▶ [What this task involves]:
Once the line with "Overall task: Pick" is found in the entries below, print it and each following line exactly, stopping after the line with "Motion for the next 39"; print nothing else.

▶ [Material for this task]:
☆ ☆ ☆

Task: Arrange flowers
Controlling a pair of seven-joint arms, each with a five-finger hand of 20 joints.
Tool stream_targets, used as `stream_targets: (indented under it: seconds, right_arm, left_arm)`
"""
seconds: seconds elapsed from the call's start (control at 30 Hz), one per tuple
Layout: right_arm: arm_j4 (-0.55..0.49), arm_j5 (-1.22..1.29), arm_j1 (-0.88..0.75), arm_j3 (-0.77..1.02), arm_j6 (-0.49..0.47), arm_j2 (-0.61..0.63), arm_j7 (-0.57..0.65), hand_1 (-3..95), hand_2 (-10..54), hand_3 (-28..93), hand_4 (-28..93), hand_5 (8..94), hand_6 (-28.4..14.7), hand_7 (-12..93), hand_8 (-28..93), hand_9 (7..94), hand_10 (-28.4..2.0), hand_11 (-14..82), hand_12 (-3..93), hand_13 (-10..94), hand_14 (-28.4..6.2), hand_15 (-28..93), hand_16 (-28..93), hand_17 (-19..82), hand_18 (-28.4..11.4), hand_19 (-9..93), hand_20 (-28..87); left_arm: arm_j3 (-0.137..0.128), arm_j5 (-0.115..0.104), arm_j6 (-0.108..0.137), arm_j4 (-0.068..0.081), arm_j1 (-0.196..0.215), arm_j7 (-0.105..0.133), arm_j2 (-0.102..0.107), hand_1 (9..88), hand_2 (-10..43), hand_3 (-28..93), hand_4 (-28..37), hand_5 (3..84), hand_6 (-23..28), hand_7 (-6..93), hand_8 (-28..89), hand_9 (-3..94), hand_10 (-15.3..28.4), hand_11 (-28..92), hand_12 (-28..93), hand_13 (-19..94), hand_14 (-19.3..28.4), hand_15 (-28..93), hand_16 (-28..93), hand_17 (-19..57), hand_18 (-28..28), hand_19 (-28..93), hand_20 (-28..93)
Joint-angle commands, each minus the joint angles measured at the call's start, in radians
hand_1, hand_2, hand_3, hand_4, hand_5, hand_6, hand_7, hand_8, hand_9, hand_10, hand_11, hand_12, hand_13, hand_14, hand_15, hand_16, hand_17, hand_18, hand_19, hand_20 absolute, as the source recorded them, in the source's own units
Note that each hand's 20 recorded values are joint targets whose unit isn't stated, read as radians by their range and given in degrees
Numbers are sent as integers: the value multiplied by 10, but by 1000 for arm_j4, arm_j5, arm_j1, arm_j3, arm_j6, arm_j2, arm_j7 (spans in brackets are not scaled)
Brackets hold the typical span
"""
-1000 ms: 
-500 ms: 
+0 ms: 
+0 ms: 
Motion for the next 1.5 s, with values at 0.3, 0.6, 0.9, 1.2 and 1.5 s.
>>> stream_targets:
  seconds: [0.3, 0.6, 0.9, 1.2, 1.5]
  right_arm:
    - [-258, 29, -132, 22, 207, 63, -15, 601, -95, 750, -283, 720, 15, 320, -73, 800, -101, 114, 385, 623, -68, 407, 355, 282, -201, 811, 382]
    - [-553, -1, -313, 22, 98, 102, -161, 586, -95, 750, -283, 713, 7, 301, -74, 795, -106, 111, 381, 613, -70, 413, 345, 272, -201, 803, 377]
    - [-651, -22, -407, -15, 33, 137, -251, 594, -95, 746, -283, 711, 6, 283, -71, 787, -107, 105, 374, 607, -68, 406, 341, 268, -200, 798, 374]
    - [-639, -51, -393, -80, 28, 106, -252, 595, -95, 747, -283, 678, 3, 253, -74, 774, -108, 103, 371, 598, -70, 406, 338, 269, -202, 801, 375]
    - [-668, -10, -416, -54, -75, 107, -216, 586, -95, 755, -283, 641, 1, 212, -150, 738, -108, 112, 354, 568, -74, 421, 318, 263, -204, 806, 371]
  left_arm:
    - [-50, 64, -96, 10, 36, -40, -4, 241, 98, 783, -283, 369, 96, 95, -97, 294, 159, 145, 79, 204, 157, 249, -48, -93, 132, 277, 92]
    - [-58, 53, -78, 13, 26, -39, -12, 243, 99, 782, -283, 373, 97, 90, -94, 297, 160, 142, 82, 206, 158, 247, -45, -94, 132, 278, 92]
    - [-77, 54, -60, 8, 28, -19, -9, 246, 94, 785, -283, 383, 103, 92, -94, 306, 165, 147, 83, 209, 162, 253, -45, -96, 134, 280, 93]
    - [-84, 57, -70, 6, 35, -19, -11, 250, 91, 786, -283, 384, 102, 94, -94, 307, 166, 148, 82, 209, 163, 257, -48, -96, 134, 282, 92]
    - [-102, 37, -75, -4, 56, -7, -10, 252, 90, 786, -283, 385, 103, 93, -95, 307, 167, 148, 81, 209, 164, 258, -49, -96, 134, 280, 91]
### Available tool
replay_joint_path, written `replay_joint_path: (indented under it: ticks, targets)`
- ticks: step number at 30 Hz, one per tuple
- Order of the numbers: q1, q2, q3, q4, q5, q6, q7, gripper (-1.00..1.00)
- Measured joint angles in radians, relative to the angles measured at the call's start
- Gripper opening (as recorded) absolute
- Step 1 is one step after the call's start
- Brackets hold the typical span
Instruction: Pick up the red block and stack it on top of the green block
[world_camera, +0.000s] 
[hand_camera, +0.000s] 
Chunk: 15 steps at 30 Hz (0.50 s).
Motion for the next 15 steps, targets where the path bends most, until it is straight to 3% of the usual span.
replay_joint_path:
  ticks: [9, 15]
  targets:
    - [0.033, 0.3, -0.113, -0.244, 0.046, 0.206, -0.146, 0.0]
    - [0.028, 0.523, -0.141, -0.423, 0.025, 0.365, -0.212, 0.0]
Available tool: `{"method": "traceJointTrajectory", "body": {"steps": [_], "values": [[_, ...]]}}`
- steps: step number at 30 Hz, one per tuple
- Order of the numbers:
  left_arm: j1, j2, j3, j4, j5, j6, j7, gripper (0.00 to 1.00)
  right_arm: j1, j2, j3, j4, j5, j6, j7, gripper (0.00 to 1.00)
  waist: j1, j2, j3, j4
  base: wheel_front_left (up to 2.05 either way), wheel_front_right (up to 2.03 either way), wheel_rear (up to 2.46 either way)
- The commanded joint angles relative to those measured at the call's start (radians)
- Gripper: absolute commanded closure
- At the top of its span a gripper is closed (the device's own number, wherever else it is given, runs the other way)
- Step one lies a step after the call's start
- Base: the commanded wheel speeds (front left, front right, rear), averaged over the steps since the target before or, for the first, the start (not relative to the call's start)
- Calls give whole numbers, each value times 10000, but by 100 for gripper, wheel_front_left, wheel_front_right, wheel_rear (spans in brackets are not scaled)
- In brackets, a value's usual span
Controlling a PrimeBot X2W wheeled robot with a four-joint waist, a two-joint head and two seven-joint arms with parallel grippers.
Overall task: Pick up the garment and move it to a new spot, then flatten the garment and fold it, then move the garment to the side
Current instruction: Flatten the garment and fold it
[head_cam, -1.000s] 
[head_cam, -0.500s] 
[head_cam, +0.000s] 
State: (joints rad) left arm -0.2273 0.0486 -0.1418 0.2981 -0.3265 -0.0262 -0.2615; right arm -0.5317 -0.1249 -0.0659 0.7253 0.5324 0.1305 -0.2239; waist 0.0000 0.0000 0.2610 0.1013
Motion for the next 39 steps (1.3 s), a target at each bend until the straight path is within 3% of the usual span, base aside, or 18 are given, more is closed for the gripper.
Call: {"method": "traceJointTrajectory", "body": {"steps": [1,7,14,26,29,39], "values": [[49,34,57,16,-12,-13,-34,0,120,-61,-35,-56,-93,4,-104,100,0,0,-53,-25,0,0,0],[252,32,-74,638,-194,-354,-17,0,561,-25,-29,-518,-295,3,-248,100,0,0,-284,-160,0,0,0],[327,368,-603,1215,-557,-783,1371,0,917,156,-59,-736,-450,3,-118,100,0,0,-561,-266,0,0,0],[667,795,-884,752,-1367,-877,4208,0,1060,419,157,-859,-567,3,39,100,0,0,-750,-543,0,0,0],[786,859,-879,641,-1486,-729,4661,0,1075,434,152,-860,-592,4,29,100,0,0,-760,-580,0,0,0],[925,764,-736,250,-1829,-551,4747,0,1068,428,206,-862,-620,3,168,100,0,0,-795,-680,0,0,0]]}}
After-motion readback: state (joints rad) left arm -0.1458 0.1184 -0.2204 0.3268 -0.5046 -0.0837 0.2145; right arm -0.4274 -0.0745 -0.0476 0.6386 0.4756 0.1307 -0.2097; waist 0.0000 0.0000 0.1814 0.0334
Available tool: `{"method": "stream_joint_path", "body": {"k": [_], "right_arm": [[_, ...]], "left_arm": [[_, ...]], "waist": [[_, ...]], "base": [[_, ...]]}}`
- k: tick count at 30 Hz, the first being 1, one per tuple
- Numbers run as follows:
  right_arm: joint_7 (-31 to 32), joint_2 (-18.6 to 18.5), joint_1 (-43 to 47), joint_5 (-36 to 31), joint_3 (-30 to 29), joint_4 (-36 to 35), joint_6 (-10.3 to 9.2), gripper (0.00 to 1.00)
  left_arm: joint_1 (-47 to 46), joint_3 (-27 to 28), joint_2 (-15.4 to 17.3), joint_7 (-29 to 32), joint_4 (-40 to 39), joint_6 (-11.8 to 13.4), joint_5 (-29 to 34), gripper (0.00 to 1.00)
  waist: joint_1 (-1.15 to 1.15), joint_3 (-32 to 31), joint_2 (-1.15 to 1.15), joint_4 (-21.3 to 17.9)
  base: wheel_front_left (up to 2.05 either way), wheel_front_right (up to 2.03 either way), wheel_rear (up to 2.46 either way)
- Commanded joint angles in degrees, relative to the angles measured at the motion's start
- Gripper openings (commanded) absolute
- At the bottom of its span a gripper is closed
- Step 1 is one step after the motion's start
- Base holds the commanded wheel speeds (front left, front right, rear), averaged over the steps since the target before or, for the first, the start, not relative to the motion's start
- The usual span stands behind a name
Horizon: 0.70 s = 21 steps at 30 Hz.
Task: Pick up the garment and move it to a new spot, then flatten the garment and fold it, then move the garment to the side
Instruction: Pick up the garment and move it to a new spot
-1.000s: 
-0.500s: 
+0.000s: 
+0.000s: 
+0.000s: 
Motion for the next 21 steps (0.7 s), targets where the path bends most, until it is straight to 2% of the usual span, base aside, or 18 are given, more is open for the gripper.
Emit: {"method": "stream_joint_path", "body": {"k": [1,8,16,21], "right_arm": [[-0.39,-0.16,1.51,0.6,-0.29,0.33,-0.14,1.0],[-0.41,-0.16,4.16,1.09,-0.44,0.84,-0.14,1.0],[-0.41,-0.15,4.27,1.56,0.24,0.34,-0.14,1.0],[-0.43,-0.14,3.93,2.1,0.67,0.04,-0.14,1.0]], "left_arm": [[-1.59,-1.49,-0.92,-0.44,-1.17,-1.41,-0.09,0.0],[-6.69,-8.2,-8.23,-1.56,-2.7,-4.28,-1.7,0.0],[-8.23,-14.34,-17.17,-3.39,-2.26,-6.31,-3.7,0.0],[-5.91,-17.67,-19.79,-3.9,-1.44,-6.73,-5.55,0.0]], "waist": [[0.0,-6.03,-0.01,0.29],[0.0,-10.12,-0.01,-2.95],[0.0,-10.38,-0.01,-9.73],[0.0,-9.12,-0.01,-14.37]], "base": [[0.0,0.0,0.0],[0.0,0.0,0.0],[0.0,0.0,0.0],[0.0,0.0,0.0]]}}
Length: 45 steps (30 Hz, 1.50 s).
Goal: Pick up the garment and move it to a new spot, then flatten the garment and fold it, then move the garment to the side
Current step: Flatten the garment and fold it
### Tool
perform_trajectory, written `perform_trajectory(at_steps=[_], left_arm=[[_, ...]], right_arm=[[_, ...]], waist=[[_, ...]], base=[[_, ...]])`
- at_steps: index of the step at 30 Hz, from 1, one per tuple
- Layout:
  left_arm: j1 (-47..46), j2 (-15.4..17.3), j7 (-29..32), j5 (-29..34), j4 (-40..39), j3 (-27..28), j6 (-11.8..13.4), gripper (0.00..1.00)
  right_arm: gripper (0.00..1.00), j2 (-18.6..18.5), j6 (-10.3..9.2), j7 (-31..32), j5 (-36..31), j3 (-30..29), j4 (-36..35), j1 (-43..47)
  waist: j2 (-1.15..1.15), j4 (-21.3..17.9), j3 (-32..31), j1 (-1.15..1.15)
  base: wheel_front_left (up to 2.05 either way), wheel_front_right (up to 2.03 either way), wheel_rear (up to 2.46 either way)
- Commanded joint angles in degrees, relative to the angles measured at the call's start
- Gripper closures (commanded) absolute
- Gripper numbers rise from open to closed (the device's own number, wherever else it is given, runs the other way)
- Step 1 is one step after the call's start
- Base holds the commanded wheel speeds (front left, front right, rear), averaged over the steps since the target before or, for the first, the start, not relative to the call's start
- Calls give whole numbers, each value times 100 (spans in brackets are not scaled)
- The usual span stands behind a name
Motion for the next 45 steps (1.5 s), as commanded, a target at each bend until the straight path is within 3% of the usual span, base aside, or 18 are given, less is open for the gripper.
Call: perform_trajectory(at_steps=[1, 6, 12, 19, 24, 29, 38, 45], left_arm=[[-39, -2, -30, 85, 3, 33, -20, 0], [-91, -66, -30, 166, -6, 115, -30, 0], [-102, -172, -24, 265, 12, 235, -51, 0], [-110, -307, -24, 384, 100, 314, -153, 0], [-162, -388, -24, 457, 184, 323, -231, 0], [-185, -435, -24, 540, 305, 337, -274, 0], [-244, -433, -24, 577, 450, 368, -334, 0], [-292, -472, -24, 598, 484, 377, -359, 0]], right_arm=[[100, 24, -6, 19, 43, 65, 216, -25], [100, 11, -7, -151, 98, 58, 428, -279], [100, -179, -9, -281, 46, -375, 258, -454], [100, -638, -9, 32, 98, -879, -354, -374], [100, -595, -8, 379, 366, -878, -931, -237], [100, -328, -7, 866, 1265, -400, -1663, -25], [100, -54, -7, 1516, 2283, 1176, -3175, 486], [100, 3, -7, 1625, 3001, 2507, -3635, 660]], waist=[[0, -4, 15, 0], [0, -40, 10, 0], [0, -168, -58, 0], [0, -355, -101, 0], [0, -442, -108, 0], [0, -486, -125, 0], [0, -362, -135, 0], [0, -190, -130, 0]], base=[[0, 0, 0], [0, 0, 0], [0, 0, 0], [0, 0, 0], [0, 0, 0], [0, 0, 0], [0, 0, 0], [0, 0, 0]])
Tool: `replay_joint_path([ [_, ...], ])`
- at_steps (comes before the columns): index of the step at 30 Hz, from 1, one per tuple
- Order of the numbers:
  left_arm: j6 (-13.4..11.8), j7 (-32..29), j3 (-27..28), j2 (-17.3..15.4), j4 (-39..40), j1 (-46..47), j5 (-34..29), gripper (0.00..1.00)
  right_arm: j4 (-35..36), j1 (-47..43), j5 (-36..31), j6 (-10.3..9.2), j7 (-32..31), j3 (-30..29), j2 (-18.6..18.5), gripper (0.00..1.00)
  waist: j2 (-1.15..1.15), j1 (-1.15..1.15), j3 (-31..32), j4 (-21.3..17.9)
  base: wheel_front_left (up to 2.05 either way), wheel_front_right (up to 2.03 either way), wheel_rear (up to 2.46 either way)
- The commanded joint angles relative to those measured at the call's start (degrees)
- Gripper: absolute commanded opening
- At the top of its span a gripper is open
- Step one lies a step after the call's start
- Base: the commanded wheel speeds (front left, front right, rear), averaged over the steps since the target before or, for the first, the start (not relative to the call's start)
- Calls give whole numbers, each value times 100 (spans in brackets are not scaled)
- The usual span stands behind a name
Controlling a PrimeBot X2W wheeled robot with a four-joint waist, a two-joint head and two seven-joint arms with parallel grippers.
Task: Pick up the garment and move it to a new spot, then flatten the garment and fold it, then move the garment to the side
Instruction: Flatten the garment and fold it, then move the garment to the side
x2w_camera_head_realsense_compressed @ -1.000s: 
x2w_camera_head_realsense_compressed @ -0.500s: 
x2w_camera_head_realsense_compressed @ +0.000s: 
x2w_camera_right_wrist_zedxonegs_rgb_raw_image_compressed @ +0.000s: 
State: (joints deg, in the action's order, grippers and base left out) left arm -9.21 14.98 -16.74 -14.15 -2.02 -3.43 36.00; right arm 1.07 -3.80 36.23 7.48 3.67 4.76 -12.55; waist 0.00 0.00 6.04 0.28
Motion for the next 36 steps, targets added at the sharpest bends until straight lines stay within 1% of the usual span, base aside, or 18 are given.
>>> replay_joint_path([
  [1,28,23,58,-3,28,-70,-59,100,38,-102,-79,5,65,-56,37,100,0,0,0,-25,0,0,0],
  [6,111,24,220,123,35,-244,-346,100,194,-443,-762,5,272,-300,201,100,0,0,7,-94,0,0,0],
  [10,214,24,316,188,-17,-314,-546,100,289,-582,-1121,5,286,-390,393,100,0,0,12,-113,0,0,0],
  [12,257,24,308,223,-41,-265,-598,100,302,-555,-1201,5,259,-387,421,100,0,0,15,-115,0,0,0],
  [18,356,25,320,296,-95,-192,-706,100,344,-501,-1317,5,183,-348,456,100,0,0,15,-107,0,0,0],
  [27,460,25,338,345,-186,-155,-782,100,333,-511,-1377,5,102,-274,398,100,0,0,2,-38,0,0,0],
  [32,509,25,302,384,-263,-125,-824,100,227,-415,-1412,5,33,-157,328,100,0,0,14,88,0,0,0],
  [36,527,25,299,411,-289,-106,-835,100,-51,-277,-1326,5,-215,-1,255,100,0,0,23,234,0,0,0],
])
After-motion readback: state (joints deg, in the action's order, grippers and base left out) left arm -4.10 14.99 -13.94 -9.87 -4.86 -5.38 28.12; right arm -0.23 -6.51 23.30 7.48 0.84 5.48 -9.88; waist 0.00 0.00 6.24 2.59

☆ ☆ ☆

▶ [Response]:
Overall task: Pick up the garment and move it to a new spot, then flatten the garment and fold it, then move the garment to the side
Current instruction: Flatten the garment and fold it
[head_cam, -1.000s] 
[head_cam, -0.500s] 
[head_cam, +0.000s] 
State: (joints rad) left arm -0.2273 0.0486 -0.1418 0.2981 -0.3265 -0.0262 -0.2615; right arm -0.5317 -0.1249 -0.0659 0.7253 0.5324 0.1305 -0.2239; waist 0.0000 0.0000 0.2610 0.1013
Motion for the next 39 steps (1.3 s), a target at each bend until the straight path is within 3% of the usual span, base aside, or 18 are given, more is closed for the gripper.

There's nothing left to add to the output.